If programming the Proms as a whole is a balancing act, the Last Night has its own extra challenges, not all of them connected to culture wars. Is it a live event that happens to be televised, or a TV broadcast with a live audience? This year, long pauses between short pieces meant that, for the first hour or so, there was almost as much waiting as music – making time for pre-recorded interviews on the TV broadcast but stretching patience in the hall, despite the relishable quality of the BBCSO’s playing and the bonhomie radiated by its conductor Sakari Oramo. Plus the piano was rolled on near the end of the first half and off during the second, which, for all the efficiency of the Proms stage staff, is no Formula 1 pitstop.
Still, that piano, or the person playing it, provided several of the evening’s highlights. As well as joining the US soprano Angel Blue in his own arrangement of two Spirituals, Stephen Hough was a nuanced soloist in Saint-Saëns’s ‘Egyptian’ Concerto – the second movement only, sadly – creating something magical with the composer’s other-worldly overtone effects. This would have been a sober end to the first half had he not followed it as an encore with his own dazzlingly playful fantasia on Supercalifragilisticexpialidocious.

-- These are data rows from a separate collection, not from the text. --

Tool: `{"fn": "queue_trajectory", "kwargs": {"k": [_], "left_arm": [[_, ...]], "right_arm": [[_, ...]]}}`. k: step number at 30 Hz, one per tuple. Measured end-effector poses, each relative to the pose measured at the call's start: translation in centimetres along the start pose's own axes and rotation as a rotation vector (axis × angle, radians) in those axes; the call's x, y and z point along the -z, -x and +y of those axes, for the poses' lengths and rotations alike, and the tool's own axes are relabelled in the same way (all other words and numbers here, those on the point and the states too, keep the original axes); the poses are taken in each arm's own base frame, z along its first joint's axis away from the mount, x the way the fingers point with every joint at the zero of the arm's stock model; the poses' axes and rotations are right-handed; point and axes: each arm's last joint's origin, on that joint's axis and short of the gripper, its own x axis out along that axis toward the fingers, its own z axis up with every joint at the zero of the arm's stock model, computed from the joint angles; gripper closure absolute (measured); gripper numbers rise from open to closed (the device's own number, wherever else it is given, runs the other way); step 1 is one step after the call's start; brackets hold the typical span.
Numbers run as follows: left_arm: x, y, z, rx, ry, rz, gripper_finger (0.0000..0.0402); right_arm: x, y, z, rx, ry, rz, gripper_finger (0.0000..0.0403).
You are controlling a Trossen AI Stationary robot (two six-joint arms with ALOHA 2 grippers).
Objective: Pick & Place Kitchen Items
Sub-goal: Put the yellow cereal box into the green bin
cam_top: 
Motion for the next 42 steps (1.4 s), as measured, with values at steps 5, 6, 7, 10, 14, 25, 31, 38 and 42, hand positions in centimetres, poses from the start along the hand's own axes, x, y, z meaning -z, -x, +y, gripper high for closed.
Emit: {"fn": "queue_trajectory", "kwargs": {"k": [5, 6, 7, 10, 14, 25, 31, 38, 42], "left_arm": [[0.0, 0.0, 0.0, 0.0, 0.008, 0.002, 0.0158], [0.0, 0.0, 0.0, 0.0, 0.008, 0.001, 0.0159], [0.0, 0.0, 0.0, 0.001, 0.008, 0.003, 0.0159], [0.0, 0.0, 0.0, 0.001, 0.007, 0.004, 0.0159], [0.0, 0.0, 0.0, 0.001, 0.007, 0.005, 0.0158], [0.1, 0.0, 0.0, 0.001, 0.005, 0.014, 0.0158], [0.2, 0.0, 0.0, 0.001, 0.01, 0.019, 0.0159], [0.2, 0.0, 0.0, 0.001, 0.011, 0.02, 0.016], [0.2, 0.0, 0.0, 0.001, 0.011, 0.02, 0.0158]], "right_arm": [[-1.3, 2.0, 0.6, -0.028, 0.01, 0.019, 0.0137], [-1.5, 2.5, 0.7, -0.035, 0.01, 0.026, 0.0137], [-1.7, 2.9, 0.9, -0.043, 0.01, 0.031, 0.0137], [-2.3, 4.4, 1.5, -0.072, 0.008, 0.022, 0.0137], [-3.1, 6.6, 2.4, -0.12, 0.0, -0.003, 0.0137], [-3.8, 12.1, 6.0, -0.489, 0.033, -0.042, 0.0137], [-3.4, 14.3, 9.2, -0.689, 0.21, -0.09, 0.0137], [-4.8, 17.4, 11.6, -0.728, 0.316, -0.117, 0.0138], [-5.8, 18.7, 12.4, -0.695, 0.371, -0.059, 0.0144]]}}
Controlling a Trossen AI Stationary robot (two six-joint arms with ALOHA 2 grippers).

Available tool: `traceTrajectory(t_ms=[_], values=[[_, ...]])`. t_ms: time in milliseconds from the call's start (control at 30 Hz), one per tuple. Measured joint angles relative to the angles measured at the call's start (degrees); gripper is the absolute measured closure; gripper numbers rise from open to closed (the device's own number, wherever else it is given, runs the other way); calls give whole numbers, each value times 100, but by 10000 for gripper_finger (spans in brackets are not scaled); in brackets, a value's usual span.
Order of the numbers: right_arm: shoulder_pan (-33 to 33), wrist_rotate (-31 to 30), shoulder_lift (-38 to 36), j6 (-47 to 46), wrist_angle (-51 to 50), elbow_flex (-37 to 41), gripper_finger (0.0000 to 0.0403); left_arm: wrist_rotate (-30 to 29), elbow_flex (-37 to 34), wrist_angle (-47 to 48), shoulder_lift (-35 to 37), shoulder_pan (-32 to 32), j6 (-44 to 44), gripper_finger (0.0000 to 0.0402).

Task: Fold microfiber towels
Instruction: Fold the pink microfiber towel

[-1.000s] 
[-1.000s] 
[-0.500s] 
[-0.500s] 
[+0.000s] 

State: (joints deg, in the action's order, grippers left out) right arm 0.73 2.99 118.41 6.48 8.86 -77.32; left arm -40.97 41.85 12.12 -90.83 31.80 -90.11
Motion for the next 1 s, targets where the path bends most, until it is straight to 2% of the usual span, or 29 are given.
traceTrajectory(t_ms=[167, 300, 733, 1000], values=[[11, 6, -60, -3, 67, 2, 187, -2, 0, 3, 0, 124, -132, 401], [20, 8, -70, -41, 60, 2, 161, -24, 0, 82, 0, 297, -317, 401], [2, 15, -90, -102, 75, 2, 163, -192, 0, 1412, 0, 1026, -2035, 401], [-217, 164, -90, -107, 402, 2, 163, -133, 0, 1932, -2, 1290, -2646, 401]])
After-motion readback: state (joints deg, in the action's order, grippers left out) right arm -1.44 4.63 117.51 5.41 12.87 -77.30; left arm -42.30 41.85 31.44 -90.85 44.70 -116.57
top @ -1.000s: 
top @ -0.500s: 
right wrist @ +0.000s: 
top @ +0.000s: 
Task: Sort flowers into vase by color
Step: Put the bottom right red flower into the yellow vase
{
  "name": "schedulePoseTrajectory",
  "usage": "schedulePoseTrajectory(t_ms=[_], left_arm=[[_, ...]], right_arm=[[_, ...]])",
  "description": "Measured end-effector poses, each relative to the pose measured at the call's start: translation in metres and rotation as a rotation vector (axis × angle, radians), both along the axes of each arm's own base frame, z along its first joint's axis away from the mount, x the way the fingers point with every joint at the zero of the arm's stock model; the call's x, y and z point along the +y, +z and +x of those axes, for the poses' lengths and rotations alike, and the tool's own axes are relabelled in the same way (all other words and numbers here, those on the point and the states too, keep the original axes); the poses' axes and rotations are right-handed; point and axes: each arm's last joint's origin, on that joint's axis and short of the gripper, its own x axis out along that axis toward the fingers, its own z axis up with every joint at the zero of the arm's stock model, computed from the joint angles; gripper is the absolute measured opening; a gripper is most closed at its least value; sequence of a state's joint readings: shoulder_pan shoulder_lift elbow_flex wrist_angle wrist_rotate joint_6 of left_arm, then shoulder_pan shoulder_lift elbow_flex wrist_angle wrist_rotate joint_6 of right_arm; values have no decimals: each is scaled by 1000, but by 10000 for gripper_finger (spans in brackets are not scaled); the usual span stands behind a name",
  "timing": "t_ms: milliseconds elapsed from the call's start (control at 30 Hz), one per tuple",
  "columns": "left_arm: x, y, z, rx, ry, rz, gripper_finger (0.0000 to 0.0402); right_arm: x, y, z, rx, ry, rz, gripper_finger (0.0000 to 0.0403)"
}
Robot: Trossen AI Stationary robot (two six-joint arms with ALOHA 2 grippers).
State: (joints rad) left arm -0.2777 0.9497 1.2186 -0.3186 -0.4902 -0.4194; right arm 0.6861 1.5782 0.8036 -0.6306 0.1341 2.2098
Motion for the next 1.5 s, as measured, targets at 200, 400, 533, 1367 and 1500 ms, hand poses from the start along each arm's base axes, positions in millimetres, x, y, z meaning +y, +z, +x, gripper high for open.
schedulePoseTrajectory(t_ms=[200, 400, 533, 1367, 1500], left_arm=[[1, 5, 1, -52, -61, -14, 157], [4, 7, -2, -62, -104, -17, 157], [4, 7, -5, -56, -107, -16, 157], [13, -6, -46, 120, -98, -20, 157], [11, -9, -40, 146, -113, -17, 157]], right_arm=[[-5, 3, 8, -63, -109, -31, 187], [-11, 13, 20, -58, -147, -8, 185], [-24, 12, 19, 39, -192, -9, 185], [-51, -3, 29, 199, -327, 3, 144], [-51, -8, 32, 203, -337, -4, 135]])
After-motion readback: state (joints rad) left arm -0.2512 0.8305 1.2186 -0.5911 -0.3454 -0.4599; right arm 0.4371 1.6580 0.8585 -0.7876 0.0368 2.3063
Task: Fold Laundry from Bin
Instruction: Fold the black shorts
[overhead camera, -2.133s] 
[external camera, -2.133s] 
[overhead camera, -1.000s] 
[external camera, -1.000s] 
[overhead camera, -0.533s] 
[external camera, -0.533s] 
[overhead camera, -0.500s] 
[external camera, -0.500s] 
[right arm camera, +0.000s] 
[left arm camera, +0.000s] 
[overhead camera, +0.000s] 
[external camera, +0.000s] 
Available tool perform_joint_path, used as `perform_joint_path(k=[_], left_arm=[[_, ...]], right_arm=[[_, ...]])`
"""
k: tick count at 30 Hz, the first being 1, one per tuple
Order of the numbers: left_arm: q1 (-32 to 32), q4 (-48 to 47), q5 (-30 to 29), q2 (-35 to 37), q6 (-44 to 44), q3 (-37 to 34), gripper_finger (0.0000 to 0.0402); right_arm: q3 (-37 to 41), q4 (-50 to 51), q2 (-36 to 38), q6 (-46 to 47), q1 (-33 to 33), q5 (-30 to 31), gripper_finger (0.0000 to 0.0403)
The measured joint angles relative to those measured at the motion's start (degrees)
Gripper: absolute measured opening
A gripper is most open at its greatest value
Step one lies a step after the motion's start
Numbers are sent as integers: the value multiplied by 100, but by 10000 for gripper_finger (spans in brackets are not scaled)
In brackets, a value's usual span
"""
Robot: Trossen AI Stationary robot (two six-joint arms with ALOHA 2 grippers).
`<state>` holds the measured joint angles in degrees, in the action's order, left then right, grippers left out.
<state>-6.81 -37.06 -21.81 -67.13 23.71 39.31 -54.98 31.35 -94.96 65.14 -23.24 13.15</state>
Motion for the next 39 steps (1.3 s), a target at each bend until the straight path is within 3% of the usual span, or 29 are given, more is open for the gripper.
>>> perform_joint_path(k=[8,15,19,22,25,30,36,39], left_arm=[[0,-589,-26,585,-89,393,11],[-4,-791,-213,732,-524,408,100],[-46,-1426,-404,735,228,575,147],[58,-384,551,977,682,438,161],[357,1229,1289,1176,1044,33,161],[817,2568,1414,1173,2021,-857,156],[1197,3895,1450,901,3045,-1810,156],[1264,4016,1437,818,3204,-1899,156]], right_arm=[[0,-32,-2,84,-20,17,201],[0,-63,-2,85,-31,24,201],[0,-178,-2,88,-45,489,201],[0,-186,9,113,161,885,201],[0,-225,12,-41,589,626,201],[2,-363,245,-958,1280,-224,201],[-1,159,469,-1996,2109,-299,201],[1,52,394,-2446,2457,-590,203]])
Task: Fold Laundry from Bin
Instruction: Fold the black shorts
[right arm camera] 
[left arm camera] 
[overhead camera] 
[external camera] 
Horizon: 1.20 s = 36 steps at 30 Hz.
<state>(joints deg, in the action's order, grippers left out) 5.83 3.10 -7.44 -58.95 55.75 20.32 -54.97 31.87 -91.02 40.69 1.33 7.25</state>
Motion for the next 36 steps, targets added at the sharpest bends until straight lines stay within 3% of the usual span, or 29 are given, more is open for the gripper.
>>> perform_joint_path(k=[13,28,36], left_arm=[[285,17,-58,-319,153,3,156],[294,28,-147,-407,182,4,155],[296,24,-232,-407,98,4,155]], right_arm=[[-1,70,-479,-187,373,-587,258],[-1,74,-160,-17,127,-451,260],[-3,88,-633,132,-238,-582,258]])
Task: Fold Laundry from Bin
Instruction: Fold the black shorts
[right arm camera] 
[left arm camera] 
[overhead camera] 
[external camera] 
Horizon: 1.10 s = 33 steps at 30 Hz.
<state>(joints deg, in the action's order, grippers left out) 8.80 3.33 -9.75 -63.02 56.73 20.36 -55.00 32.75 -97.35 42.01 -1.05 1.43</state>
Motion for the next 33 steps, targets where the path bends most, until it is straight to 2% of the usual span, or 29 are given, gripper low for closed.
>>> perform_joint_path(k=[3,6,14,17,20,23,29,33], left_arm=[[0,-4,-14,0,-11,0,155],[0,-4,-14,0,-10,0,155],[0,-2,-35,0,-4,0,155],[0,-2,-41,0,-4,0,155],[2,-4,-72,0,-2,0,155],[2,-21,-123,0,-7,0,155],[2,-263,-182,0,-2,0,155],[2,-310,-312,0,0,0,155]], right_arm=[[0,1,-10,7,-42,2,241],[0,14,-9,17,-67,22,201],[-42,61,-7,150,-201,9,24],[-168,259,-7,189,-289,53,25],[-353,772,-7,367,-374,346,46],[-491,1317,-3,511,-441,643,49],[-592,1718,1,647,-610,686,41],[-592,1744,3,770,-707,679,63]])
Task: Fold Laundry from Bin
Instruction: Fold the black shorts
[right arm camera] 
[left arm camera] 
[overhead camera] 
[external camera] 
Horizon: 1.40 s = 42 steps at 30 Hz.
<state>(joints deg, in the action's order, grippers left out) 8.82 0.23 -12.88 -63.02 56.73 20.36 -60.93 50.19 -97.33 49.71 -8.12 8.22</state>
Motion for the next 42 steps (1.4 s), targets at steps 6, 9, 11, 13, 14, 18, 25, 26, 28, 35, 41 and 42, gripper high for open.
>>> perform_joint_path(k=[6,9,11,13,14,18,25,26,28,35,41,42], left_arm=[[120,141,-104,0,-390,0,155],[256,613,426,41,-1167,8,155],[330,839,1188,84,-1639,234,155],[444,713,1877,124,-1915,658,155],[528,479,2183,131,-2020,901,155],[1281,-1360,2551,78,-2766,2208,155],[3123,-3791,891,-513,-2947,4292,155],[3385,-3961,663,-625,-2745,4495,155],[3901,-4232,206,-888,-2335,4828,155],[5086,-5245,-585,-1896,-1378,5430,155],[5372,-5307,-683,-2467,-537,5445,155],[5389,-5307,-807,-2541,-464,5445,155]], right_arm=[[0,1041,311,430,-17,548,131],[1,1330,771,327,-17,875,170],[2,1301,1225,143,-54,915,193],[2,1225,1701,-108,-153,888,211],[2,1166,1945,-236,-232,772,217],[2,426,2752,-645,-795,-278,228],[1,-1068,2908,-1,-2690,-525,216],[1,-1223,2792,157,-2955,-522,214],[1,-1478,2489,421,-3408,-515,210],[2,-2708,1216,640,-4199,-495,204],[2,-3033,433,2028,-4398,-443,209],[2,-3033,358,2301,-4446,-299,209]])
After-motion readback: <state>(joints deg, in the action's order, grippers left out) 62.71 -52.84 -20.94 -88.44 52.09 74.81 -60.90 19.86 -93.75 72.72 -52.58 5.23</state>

Blue, who was fulfilling a childhood dream by singing here, was on velvet-voiced form in two Puccini arias plus a flirty Spanish operetta number by Ruperto Chapì, delivered while lobbing roses into the audience, before returning to lead Rule, Britannia. Once again, the “azure main” she sang about might have referred to the sea of EU flags joining the union jacks and others throughout the hall.
As well as a couple of worthwhile Proms firsts – a bittersweet part song by Samuel Coleridge-Taylor, beautifully delivered by the BBC Singers, and Grace Williams’s elegant Fantasia on Welsh Nursery Tunes – there were two more premieres. Carlos Simon’s Hellfighters’ Blues paid tribute to the pioneering Black musicians of the 369th Infantry Regiment band in a joyful collision of blues and march, with a louchely jazzy starring turn for the BBCSO’s principal trumpet. And, following a sporting theme begun earlier by Charles Ives’s almost surreal orchestral depiction of the Yale-Princeton Football Game, Iain Farrington’s Extra Time was a mash-up of all the BBC’s sports theme tunes: a fluffy but inspired bit of Last Night silliness that had the BBC Symphony Chorus starting a huge Mexican wave.